Chronique cinéma. Le Défi du champion

A LA UNE

Un film de Leonardo D’Agostini, avec Andrea Carpenzano, Stefano Accorsi et Massimo Popolizio.

Le secret d’une comédie réussie réside dans l’écriture de caractères bien trempés, les carambolages inévitables résultant de leurs antagonismes, puis les métamorphoses nées de ce compagnonnage. Il est en effet difficile d’imaginer plus inconciliables que le jeune Christian,  footballeur star de l’AS Roma, dont le prodige n’a d’égale que l’arrogance, couvert de gloire scandaleuse et de conquêtes féminines, et l’austère Valerio, un professeur chargé de lui faire obtenir le bac, une sanction décidée par le président du club, ulcéré par le hooliganisme de sa vedette. De fait, ce ne sont pas seulement deux milieux sociaux qui séparent les protagonistes mais deux manières d’envisager l’existence : au luxe ostentatoire et inculte du tapageur Christian répond l’appartement du petit prof, saturé de livres ; à l’effervescence qui enferme l’attaquant dans une bulle d’hystérie succède le spleen monacal de l’intellectuel, accoutumé aux soirées solitaires.

Pourtant, après des débuts décourageants, le mur d’incompréhension entre les deux hommes vient progressivement s’effriter, à l’occasion d’une révélation pédagogique qui réoriente la relation, révèle l’intelligence de la tête brûlée et lui permet d’échapper à sa caricature. Le docte et le sportif se découvrent alors une solitude similaire, liée pour chacun à un épisode traumatique. Comme on pourrait s’y attendre, le programme éducatif emprunte une voie inattendue, annonçant une réforme existentielle, passant par le rejet du factice pour la recherche de l’authenticité dans les rapports familiaux – et surtout amoureux.

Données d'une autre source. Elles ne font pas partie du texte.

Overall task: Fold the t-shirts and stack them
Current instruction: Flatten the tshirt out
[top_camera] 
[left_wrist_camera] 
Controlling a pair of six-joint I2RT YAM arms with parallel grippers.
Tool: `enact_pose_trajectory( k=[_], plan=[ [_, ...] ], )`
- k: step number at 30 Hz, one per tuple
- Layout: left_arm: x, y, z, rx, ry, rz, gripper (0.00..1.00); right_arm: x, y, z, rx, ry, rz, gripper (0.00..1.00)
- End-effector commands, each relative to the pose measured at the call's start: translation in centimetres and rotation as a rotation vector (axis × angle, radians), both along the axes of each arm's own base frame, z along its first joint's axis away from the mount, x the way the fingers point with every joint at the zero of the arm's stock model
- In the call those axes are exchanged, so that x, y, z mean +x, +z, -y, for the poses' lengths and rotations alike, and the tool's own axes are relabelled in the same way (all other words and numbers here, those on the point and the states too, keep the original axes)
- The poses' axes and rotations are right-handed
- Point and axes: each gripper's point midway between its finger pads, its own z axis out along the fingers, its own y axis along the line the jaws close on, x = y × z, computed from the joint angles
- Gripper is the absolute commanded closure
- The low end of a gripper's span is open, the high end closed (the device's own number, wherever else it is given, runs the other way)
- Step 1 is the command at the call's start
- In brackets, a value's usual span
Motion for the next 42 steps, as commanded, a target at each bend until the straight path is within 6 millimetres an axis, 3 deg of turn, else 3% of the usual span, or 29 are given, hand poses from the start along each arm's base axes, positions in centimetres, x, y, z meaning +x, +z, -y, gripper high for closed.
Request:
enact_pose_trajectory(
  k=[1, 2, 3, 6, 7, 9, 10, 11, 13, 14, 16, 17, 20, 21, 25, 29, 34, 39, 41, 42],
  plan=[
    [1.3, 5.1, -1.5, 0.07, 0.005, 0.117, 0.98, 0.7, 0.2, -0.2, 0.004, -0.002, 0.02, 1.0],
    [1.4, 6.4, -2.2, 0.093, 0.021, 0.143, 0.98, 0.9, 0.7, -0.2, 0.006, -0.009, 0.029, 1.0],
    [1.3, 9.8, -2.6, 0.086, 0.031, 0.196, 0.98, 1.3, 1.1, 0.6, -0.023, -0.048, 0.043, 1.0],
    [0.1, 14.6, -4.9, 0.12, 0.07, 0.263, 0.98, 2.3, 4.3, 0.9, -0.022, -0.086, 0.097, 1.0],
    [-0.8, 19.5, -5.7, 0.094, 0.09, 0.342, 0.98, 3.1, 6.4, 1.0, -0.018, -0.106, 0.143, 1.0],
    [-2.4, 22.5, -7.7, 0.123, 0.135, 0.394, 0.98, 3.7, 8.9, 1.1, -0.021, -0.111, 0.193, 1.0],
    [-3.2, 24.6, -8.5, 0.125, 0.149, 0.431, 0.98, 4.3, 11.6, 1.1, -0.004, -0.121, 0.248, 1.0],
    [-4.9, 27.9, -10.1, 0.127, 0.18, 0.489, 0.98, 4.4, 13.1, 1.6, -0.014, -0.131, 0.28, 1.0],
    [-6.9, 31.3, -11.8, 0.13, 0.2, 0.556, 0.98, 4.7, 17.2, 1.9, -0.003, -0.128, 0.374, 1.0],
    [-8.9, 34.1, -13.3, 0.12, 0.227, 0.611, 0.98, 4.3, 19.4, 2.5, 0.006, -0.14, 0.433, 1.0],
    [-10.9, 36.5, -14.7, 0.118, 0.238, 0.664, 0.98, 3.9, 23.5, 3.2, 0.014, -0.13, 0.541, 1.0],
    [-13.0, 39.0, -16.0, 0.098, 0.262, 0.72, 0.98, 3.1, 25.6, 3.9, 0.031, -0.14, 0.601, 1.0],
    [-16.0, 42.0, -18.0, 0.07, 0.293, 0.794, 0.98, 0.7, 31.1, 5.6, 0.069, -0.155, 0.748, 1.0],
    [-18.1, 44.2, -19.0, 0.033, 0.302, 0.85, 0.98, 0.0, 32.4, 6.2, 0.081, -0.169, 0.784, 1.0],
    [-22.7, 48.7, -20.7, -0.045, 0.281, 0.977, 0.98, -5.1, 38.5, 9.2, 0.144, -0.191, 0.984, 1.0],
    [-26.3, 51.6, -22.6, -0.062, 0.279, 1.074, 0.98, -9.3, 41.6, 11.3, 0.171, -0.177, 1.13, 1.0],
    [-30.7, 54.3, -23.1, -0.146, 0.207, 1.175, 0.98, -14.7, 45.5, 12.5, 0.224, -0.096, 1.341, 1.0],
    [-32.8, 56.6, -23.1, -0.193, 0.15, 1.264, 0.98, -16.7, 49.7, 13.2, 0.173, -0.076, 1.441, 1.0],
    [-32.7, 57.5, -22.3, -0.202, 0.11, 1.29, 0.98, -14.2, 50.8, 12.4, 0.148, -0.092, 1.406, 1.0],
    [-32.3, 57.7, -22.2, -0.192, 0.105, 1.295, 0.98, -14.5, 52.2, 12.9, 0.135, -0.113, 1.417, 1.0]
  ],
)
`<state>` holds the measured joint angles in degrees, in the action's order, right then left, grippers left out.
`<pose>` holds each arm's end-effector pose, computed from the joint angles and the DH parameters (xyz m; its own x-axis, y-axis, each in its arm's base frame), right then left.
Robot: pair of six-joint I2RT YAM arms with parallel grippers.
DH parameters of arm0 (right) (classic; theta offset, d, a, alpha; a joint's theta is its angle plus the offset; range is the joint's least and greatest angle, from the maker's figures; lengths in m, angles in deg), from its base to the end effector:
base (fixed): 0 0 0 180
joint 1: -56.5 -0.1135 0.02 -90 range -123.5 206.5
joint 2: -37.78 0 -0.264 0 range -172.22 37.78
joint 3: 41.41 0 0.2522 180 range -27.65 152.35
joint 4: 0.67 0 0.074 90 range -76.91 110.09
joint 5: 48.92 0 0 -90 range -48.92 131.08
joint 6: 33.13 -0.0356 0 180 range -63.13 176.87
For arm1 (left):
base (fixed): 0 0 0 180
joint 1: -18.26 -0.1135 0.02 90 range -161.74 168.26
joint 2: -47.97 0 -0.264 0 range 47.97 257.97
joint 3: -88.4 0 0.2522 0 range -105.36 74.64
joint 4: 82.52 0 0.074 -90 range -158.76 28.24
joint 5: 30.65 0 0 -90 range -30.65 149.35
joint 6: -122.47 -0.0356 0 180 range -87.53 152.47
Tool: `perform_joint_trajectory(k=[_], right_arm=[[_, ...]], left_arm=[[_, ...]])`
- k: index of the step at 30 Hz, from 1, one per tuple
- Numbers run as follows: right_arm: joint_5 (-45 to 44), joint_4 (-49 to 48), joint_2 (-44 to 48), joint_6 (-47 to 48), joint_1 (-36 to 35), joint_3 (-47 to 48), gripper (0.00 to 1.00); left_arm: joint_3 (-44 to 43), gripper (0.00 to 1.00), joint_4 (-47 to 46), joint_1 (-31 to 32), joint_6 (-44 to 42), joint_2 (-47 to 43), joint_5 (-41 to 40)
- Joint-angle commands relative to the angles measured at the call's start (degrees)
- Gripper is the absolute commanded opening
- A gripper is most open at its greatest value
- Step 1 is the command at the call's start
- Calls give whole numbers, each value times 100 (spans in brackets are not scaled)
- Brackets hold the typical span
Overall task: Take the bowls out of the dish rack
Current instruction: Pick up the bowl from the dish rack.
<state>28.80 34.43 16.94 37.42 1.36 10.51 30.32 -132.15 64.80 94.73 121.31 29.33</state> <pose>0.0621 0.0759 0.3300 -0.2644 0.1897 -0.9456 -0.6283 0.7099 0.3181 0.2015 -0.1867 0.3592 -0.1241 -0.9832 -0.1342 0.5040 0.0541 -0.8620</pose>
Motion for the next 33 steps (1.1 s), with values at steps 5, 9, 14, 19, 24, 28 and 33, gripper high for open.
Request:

Si Le Défi du champion enchante, dans ses chassés-croisés entre rire et émotion, ses coqs-à-l’âne entre lyrisme et comédie, la raison essentielle en est la qualité d’écriture des rôles, que servent avec une belle intelligence de jeu les deux comédiens principaux. Leonardo D’Agostini ne satirise pas les mœurs du foot ni n’exalte les hautes sphères de la pensée mais prélève sur des archétypes un peu convenus une pâte humaine dont il pétrit ses personnages. Le Défi du champion (un titre ridicule, pour Il campione, dans la langue de Dante) n’est pas seulement le récit d’une initiation ; il montre avant tout comment prendre congé de la société du spectacle.